Break down text into sentences without changing schema

Hello. First time writing on here, so I’ll start by saying thanks to Marijn for the great work.

Onto my question. I’m working on a markdown editor, and would like to implement a focus functionality, a little like what’s done in ghost writer, if you know that editor. The idea being to have most of the text in a color close to the background, and only have the portion of text around the cursor fully visible.

I’ve managed this so far with a plugin that decorates the paragraph containing the cursor with a class, but I can’t seem to be able to do it for sentences. I would like to provide the two possibilities of levels. Sentence or paragraph. I believe the logical way would be to add a sentence element in my schema, but that would require rewriting the markdown parser/serializer as well.

My question, I suppose, is this: Is there a way to go split text into sentences, but only around the cursor? In other words, I doubt Inputrules would do the trick. I’m not 100 percent familiar with the api yet, but I’ve just about pulled out most of the little hair I had left, so…

Thanks

2 Likes

No, I don’t think that’ll work. You can find the sentence boundaries when highlighting, and create an inline decoration across it. That’s probably a more promising approach.

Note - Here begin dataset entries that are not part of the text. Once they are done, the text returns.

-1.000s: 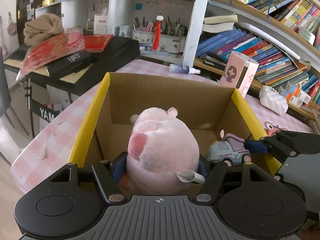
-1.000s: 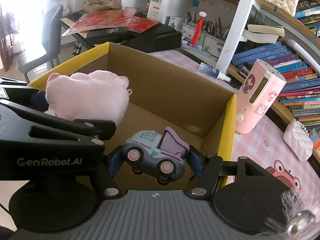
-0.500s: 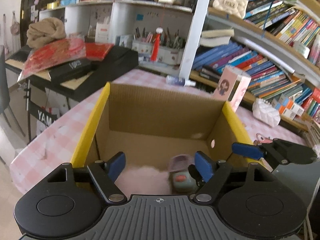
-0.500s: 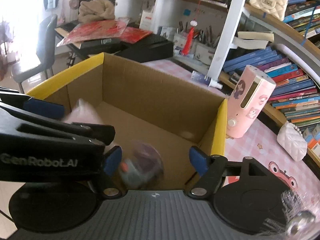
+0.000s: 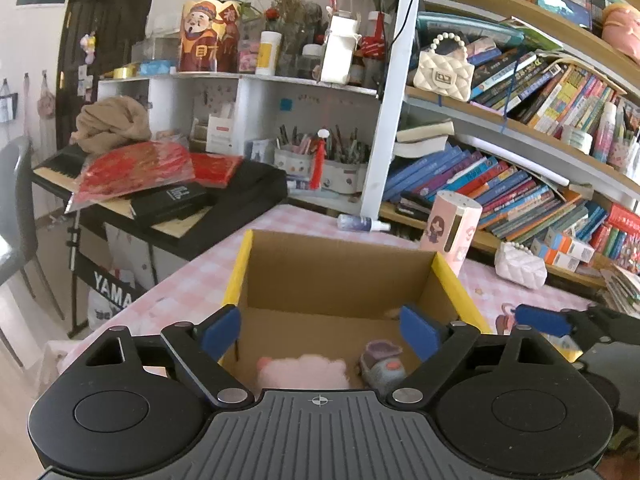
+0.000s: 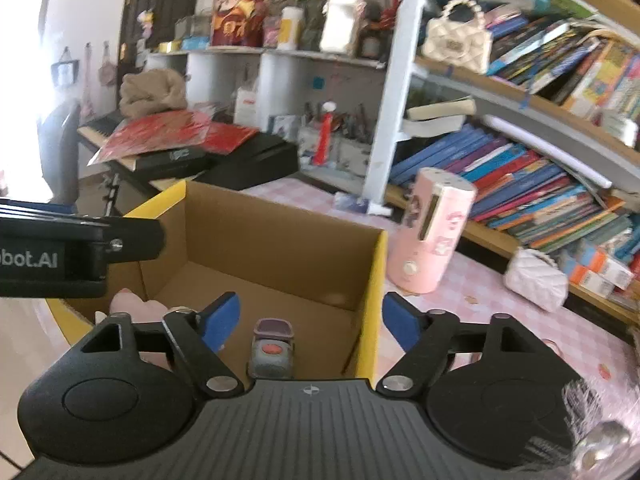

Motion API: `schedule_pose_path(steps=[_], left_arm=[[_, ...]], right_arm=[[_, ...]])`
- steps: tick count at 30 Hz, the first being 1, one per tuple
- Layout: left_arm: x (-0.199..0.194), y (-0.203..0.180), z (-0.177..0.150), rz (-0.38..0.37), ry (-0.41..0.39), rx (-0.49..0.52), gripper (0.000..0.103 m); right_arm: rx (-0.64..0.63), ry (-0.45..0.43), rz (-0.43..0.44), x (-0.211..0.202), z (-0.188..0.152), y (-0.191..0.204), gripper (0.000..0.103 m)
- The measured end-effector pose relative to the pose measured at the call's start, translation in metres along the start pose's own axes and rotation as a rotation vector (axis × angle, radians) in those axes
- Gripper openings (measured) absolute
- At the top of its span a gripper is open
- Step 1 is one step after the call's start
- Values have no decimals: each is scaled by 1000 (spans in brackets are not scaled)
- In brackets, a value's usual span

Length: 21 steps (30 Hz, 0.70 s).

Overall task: Organize objects
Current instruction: 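Lift both open tools out of the yellow box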

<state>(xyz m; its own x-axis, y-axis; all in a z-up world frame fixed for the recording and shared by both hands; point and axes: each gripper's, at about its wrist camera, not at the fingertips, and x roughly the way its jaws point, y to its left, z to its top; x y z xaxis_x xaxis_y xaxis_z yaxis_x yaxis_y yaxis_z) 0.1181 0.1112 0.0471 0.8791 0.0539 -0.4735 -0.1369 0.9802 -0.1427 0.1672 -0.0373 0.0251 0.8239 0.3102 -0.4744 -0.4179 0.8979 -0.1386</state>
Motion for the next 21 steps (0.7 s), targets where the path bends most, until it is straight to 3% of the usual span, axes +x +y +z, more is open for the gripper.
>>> schedule_pose_path(steps=[21], left_arm=[[-67,12,-72,34,133,33,90]], right_arm=[[116,153,-85,-78,-71,36,85]])
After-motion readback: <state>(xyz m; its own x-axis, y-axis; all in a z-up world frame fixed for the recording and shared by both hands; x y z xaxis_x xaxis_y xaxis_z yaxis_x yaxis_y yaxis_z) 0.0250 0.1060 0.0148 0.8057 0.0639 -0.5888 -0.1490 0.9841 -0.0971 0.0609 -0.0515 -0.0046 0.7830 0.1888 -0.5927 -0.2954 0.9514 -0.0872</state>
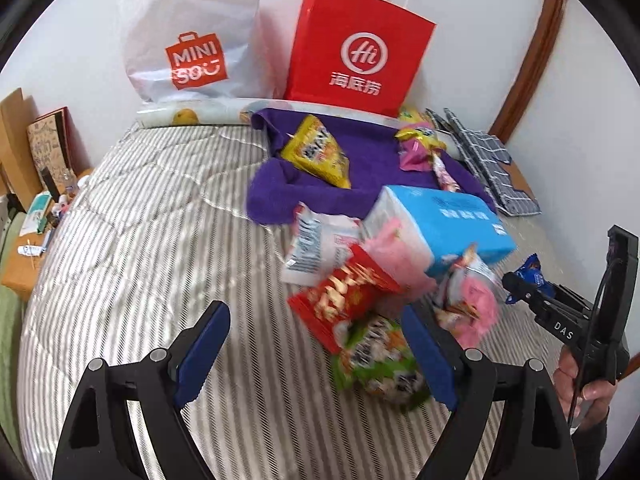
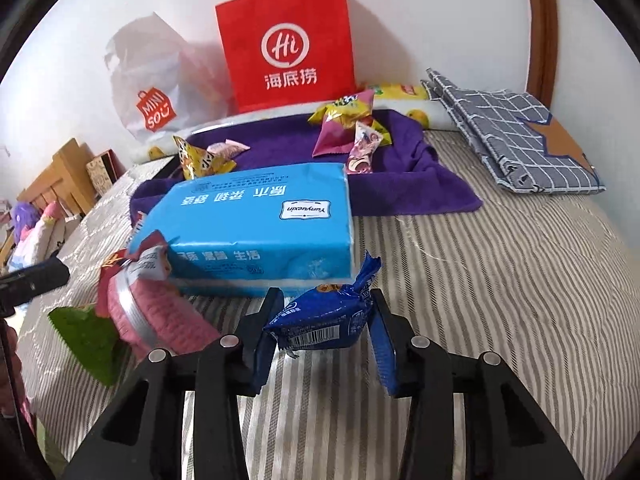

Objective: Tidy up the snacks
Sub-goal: 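Move both tools back toward the scattered snacks beside the blue tissue pack, then grasp the green snack bag with the left tool while the right tool grasps the blue snack bag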

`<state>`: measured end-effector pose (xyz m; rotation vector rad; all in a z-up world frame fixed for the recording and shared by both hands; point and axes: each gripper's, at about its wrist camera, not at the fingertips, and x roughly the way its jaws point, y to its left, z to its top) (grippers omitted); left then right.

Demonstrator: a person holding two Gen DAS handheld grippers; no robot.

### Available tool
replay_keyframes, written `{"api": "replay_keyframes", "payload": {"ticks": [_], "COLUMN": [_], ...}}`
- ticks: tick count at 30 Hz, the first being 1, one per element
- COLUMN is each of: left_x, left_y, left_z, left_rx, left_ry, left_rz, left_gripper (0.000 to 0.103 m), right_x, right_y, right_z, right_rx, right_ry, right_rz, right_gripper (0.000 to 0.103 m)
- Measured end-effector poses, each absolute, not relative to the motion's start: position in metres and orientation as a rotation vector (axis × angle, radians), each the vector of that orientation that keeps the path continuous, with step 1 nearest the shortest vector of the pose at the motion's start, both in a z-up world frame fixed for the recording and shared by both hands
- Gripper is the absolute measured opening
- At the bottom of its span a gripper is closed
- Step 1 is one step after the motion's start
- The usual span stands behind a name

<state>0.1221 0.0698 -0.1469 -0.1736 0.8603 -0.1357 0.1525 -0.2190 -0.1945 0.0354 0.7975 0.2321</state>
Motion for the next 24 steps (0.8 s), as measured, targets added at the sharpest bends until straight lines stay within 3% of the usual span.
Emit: {"api": "replay_keyframes", "payload": {"ticks": [19, 21, 24], "left_x": [0.121, 0.122, 0.124], "left_y": [0.007, 0.002, -0.002], "left_z": [-0.17, -0.171, -0.174], "left_rx": [-0.11, -0.103, -0.111], "left_ry": [0.916, 0.91, 0.921], "left_rz": [-0.229, -0.233, -0.263], "left_gripper": [0.085, 0.08, 0.064], "right_x": [0.116, 0.115, 0.114], "right_y": [-0.231, -0.233, -0.234], "right_z": [-0.203, -0.207, -0.212], "right_rx": [0.024, 0.028, 0.017], "right_ry": [0.793, 0.808, 0.832], "right_rz": [0.279, 0.289, 0.303], "right_gripper": [0.043, 0.043, 0.044]}}
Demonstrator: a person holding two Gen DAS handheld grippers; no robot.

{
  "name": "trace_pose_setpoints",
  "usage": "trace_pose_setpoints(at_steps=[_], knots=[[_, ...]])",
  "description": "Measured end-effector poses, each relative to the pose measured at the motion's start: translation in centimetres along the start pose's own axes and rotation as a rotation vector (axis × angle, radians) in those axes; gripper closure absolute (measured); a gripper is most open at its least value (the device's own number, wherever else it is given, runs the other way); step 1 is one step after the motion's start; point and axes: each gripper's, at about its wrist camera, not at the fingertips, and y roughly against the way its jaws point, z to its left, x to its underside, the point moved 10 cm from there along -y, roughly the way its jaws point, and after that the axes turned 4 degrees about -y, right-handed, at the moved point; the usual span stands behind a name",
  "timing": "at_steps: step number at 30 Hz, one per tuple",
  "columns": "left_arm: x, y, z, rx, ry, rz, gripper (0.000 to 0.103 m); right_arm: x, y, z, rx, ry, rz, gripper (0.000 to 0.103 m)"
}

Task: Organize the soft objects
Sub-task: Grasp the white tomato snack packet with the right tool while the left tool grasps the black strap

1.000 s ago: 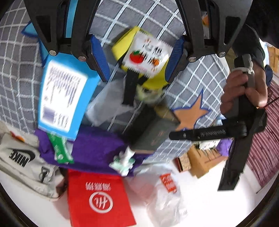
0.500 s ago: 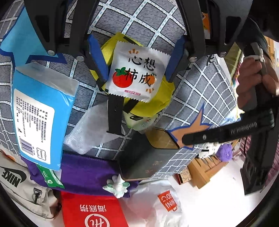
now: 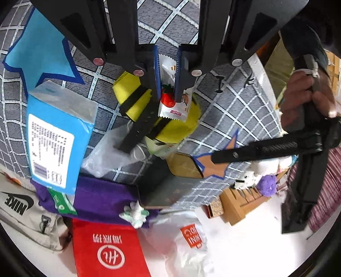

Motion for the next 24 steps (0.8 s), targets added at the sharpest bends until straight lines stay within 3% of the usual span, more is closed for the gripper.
trace_pose_setpoints(at_steps=[8,12,19,24], knots=[[1.2,-0.4,-2.6,0.032,-0.048,0.01,0.052,0.5,3.2,-0.8,-0.031,-0.024,-0.071,0.097],[1.7,-1.2,-4.1,0.048,-0.074,0.023,0.052,0.9,5.4,-3.0,0.008,-0.05,-0.116,0.097],[2.1,-2.5,-6.1,0.058,-0.107,0.027,0.053,2.8,4.9,-9.1,0.109,-0.167,-0.082,0.097],[1.6,-0.8,-8.4,0.066,-0.205,-0.022,0.053,3.6,4.1,-11.5,0.125,-0.217,-0.058,0.096]])
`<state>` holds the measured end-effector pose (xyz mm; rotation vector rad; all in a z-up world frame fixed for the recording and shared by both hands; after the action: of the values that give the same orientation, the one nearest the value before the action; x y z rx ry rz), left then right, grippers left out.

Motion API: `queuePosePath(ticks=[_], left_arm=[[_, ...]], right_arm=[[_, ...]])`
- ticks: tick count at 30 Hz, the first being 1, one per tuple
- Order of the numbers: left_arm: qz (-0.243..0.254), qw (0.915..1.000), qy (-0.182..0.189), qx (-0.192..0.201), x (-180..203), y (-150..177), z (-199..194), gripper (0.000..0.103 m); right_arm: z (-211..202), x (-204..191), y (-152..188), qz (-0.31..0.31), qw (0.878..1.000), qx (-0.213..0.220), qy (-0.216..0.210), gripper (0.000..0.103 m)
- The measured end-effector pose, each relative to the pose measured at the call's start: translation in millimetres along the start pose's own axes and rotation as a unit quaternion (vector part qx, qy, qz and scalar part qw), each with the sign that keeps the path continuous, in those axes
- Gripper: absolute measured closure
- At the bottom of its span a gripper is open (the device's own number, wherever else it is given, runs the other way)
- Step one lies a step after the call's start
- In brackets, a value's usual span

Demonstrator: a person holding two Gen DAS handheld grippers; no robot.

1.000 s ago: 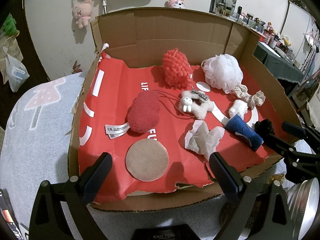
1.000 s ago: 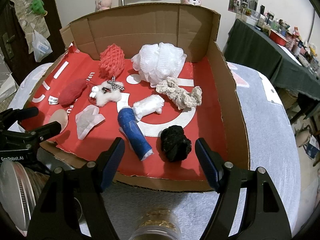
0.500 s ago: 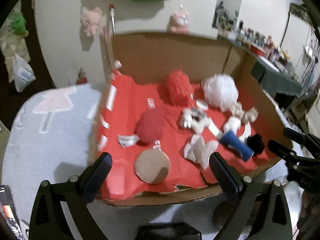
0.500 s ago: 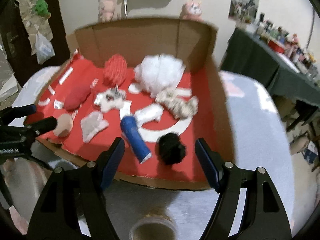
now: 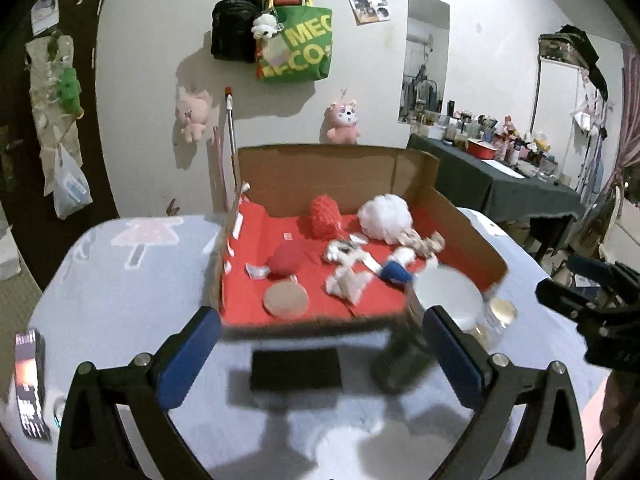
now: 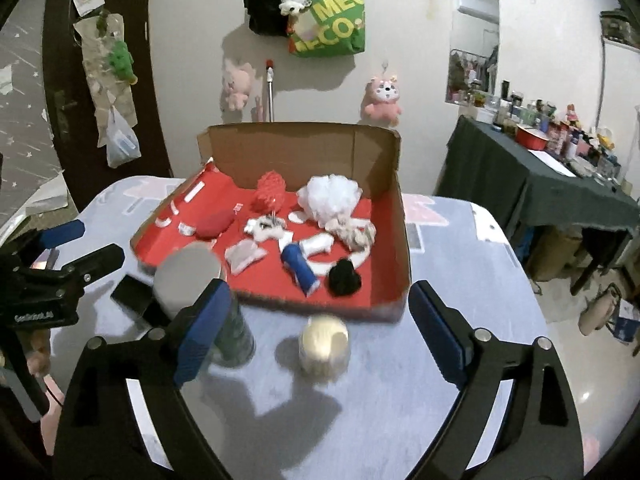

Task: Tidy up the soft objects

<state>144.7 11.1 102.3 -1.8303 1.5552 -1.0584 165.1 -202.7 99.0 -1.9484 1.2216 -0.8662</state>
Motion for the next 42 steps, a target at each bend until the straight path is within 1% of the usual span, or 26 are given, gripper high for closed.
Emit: queuePosePath(ticks=[5, 9, 13, 18, 23, 25, 27, 29, 42], left_arm=[[-0.007, 0.9999, -0.006, -0.01, -1.6, 38.4, -1.6, 0.0], [-0.007, 0.9996, -0.016, -0.022, -4.5, 64.4, 8.5, 0.0], [-0.009, 0.9987, -0.026, -0.042, -8.3, 87.5, 25.1, 0.0], [-0.007, 0.9972, -0.039, -0.064, -10.6, 109.3, 42.4, 0.0], [-0.006, 0.9954, -0.052, -0.08, -12.1, 119.8, 51.5, 0.0], [-0.005, 0.9952, -0.057, -0.079, -12.1, 120.6, 51.4, 0.0], [-0.005, 0.9941, -0.072, -0.081, -15.1, 121.6, 53.8, 0.0], [-0.008, 0.9924, -0.08, -0.092, -15.5, 124.1, 57.8, 0.0], [-0.015, 0.9924, -0.081, -0.092, -16.5, 127.1, 59.0, 0.0]], right_arm=[[-1.6, -15.9, 38.1, 0.005, 1.0, -0.006, -0.003, 0.012], [14.2, -26.0, 69.8, 0.013, 1.0, -0.025, 0.0, 0.012], [31.4, -30.3, 90.3, 0.026, 0.999, -0.043, -0.006, 0.012], [49.7, -36.1, 104.6, 0.024, 0.998, -0.062, -0.002, 0.012], [61.0, -38.1, 118.0, 0.026, 0.996, -0.082, 0.003, 0.012], [65.4, -37.0, 123.6, 0.031, 0.995, -0.093, 0.004, 0.012], [64.8, -35.4, 124.1, 0.034, 0.995, -0.091, 0.006, 0.012], [65.8, -34.4, 124.3, 0.035, 0.995, -0.095, 0.009, 0.012], [66.4, -34.4, 123.5, 0.037, 0.995, -0.097, 0.009, 0.011]])
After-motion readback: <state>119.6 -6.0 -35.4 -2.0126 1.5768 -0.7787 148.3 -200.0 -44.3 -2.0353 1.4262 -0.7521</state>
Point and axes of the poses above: each gripper's, at about its wrist camera, not at the fingertips, and z roughly the way its jaws point, x to its right, y to its underside, the point moved 6 cm from there along z, roughly the way its jaws point, and after that the axes turned 14 degrees about -z, right-handed, at the moved point
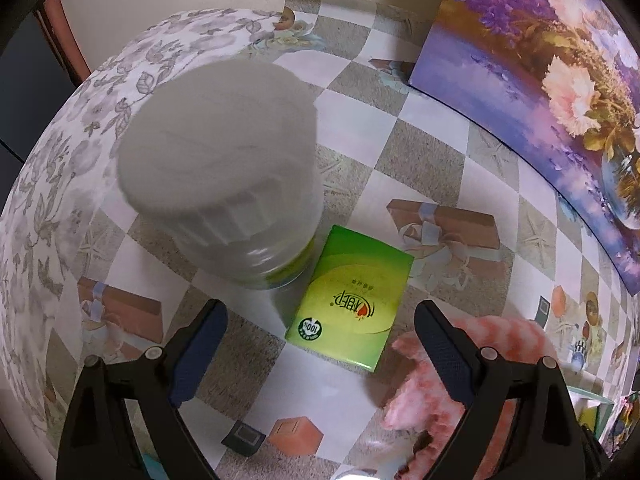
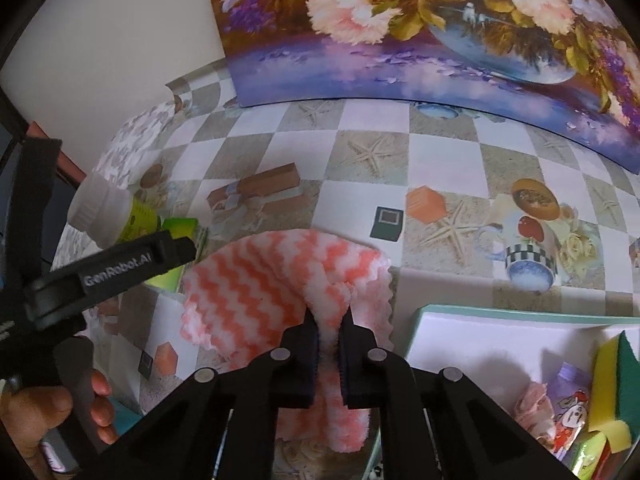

@marijn: Thanks for the quick reply. I agree with what you said and that’s the approach I’ve taken for the paragraphs. Here’s the plugin code that takes care of that (which is shamelessly lifted from the tracking example :slight_smile:) . It’s not perfect, as I’m still encountering errors once I hit enter after that, but that’s an issue I’ll have to fix up later.

new Plugin({
    state: {
        init() { return {deco: DecorationSet.empty} },
        apply(tr, prev, oldState, state) {
            if (tr.selection.empty) {
                const pos = tr.selection.from;
                const n = state.doc.nodeAt(pos);
                const $pos = state.doc.resolve(pos);
                const ps = pos - $pos.textOffset;
                console.log($pos.parent);
                const pe = ps + $pos.parent.child($pos.index()).nodeSize - 1;
                //console.log(ps, pe);
                const deco = Decoration.inline(ps, pe, {class: 'paragraph-highlight'});

                return {deco: DecorationSet.create(state.doc, [deco])}
            } else return prev;
        }
    },
    props: {
        decorations(state) { return this.getState(state).deco }
    }
});

However, I can’t seem to find a way to find the right approach to find sentence boundaries. I assume, unless I’m completely off the mark, that this works because paragraphs are a single node, which isn’t the case for sentences.I know input rules rely on regular expressions, so there must be a way to do that, but everything I’ve tried so far has failed. I’m not asking you to give me the solution, but can you possibly point me in the right direction?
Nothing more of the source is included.